I clearly don't understand what's going on with how people are altering and using TTGL's powers. Not even saying he loses; Idc. I was just genuinely curious as to what was going on, asking questions, and you people act like I pissed in your brunch.

You folks are way too uptight and hostile. What the hell? WTF is everyone so mad about on this website? Relax.

Reactions: Like 1 | Agree 3 | Dislike 1


----------



## Keollyn (Apr 24, 2016)

My comment was very satirical, just so you know.


----------



## Wolfgang Grimmer (Apr 24, 2016)

TTGL is not omnipotent, just a high level reality warper


----------



## Oomura Yoshitsugu (Apr 24, 2016)

Isn't time-skip/stop combined with a ki blast with universal range a viable way for HIT to win this? Top tier DB characters do seem to have the range for making universal explosions going from Goku vs Beerus.


----------



## NightmareCinema (Apr 24, 2016)

Oomura Yoshitsugu said:


> Isn't time-skip/stop combined with a ki blast with universal range a viable way for HIT to win this? Top tier DB characters do seem to have the range for making universal explosions going from Goku vs Beerus.

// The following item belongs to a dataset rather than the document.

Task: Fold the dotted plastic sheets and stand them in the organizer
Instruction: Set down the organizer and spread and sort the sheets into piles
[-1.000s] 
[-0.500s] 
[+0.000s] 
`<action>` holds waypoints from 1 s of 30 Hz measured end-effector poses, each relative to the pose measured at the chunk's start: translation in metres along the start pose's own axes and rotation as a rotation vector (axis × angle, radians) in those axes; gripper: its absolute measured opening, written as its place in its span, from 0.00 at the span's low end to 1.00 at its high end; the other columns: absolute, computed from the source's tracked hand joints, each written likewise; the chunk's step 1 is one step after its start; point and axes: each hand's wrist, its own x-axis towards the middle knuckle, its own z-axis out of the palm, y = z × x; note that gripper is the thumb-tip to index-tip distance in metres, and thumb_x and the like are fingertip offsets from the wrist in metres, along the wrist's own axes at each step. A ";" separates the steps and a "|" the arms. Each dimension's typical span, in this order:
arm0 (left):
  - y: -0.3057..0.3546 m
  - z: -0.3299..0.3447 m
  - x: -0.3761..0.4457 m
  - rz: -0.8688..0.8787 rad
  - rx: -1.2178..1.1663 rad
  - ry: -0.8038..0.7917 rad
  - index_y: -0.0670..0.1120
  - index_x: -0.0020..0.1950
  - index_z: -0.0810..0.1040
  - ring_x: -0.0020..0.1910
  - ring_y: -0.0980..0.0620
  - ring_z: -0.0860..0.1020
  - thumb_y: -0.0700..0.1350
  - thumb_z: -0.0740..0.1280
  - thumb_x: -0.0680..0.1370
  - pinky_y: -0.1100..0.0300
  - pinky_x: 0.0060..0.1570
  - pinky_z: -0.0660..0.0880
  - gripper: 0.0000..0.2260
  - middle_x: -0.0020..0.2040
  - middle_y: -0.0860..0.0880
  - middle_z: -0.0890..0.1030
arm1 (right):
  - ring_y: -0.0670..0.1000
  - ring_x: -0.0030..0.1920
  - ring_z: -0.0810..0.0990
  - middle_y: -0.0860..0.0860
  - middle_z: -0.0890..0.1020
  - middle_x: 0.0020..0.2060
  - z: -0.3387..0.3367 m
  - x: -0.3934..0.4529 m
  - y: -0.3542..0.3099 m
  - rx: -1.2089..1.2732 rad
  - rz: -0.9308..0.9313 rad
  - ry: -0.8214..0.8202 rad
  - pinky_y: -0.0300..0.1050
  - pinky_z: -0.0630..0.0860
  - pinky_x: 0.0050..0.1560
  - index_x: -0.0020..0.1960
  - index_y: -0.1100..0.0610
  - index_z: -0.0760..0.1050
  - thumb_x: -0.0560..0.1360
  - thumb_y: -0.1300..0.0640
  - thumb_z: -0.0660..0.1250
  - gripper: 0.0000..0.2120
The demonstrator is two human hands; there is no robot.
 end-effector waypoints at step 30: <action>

Considering TTGL can just sacrifice Lazangann and absorb that ki blast to make itself much more powerful, no, not really.


----------



## Oomura Yoshitsugu (Apr 24, 2016)

NightmareCinema said:


> Considering TTGL can just sacrifice Lazangann and absorb that ki blast to make itself much more powerful, no, not really.



He can do this within a time stop?


----------



## NightmareCinema (Apr 24, 2016)

Nope. But considering the fact that TTGL's faster anyway, Hit's not gonna get the chance to do so.


----------



## Montanz (Apr 24, 2016)

NightmareCinema said:


> Nope. But considering the fact that TTGL's faster anyway, Hit's not gonna get the chance to do so.



DBS characters are currently sitting in the l̶o̶w̶ ̶q̶u̶a̶d̶r̶i̶l̶l̶i̶o̶n̶s̶-̶l̶o̶w̶ ̶q̶u̶i̶n̶t̶i̶l̶l̶i̶o̶n̶s̶ now, by virtue of the DB universe being larger than our own and Whis' crossing at least twice that distance within 2 hours.

High trillions - Low quadrillions

Reactions: Agree 1 | Optimistic 1


----------



## Ultimate Deathsaurer (Apr 24, 2016)

Keollyn said:


> I probably can, I just haven't figured out how these powers work under the new forum.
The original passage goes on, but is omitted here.